Faith and "I"

Good Morning.

I will be taking care of all your problems today.
So sit back, relax, and enjoy the rest of your day!

This is what the sign on the wall read at the Salvation Army on the North side of Chicago. Prior to volunteering there, I only knew stereotypes of the homeless and hungry…just what you see on TV. But it didn’t take long for those stereotypes to break down. The people we served meals to were happy, smiling, polite and full of energy. What surprised me most, was their deep sense of spirituality. Not only did I find this in my conversation with folks, but even in their greeting. My standard, “Good morning, how are you?” was often replied with “Blessed” or “In His Grace”, many with bible in hand.
I used to wonder, how could people so hard on their luck, have so much faith? I have seen so many times with family and friends, after they’ve suffered difficult circumstances or loss, God and religion are the first things questioned, i.e. “How could God do this to me?”
I’ve been reflecting quite a bit on “faith” lately, as I’ve noticed a growing pattern of Sikh Youth beginning to doubt their belief in God. In my conversations with some of these youth (many of whom come from wealthy backgrounds), I’ve tried backing off the subject of God altogether, and simply asking – “What do you believe in?” And it’s been pretty consistent. Most of their belief lies in achieving materialistic and financial goals – a high-paying job, big house, nice car, admiration and respect from the community etc. I would listen to this in awe, thinking to myself, that’s it? There is nothing else? Nothing deeper?
I’m not implying that poor people are more inclined to be spiritual or more likely to believe, while the wealthy are incapable of it – of course, all of us can think of examples to prove that theory wrong.
But in simplest terms – in order to believe in God, you must first believe that there is something bigger than yourself.

And therein lies the problem…

I wonder…is their doubt really based on any atheist philosophy or scientific theory, or it is just Haumai (I-am-ness). Is it our Haumai that convinces us that we know everything when we really don’t? Is it our Haumai that inhibits us from connecting with the Shabad? Is it our Haumai that prevents us from believing?
In page 346 of Sri Guru Granth Sahib Ji, Bhagat Ravidas Ji says:

malin bhee math maadhhavaa thaeree gath lakhee n jaae
My intellect is polluted; I cannot understand Your state, O Lord.

karahu kirapaa bhram chookee mai sumath dhaehu samajhaae
Take pity on me, dispel my doubts, and teach me true wisdom.

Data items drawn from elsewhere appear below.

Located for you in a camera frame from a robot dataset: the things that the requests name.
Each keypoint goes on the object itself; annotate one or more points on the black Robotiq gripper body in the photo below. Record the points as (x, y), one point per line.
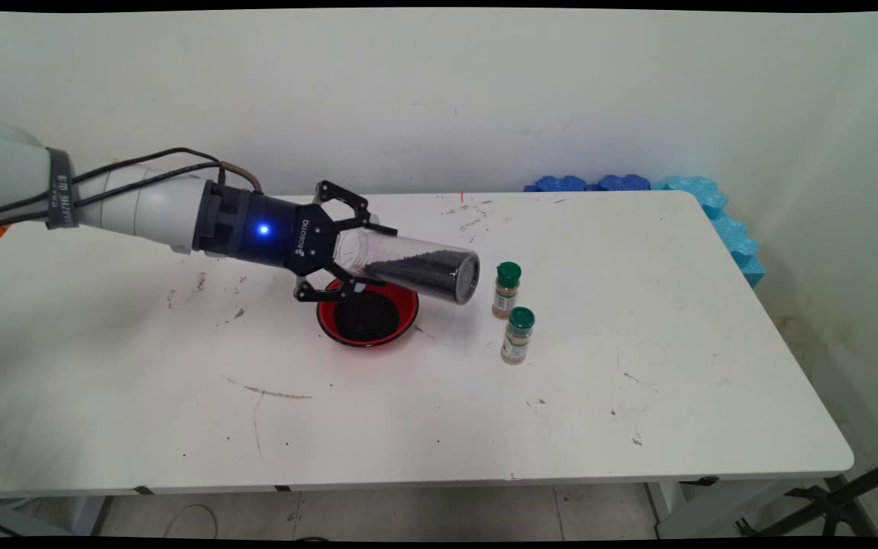
(271, 229)

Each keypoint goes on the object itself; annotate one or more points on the white table leg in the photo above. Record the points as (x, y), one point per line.
(87, 515)
(675, 507)

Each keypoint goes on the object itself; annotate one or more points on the black seed heap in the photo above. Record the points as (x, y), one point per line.
(366, 320)

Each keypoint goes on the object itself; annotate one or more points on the dark blue foam mat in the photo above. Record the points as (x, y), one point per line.
(561, 184)

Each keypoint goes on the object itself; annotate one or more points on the black tripod stand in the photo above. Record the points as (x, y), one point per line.
(835, 503)

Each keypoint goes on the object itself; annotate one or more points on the red bowl black rim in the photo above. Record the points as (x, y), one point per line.
(408, 309)

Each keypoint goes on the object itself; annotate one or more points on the light blue foam mat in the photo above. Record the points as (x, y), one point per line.
(728, 229)

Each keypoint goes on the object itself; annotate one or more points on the clear plastic jar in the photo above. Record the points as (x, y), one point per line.
(424, 267)

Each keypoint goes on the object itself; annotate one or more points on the green-capped spice bottle barcode label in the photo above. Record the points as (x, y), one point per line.
(507, 293)

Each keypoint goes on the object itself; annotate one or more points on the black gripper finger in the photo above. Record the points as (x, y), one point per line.
(317, 293)
(351, 200)

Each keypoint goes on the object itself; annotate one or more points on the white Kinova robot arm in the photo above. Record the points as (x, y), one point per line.
(142, 206)

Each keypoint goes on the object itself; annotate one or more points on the green-capped spice bottle pepper print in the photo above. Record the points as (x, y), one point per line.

I believe Waheguru is within everyone, believer and non-believer alike. But the force that connects us to that Waheguru within can be strong, weak, or non-existent depending on our Haumai. A friend once compared this to metal filings and a magnet. If you put a stack of papers in between the two and move the magnet, the filings will only move a bit – if at all. But as you remove the layers of paper, the filings will eventually move the direction of the magnet. And as the layers become less, the force between the magnet and filings become so strong…they will eventually be in sync. Similarly, we must remove the layers of Haumai to be connected with Him.

Thoughts…opinions? I’d love to hear.

About RP Singh

Writer. Poet. Organizer. View all posts by RP Singh

2 responses to “Faith and "I"

  • Anonymous

    Good question. I am not sure the answer, but I do believe that faith in God is under attack across the board, esp. in liberal Western-style democracies were religion is seen as a tool of oppression. In addition, the Western concept of God does lend itself to scrutiny-how can a Just God kill innocents via earthquakes, etc.Add to the fact that modern science is doing a pretty good job of taking all the mystery (and fun) out of the big questions: where did we come from, what is the nature of the mind, etc. and you've got an equation where more and more people are going to identify as atheists/agnostics. This is being confirmed with several recent polls (see the latest Pew research polls on the subject).As a 'practicing' Sikh, my faith has been dealt several blows, mainly from the field of neuroscience which seeks to explain any mystical Gurbani-related experiences as merely chemical transactions in the brain. I'm not a great Gursikh by any means, but if my faith can be shaken (and it has, severely) then I can't imagine what would happen to youth who didn't spend a fair amount of their formative years in love with the Guru.All I can do is try to do ardaas to get my faith back, but that's tough- how can I pray for faith when the feeling behind my ardaas is shaken? Of course, now the situation is really dicey- I've got young kids. How do I instill faith in God and Guru, when I've lost it myself. I can't believe I'm the only one in this boat, but it sure feels lonely.

  • Rubin Paul Singh

    Thanks for the comment, and sorry for the dely in reply. Trust me, you're surely not the only one in this boat. I think it is completely natural to have "ups and downs" in our faith, especially when we encounter difficult circumstances…and I also don't believe being a parent means we need to have it all "figured out." I wish I had the answer to your question…but I'm positive your method is correct…as you say, "All I can do is try to to do ardaas to get my faith back." Never the underestimate the power of Ardaas. The fact that you are still turning toward the Guru shows a strong element of faith in itself.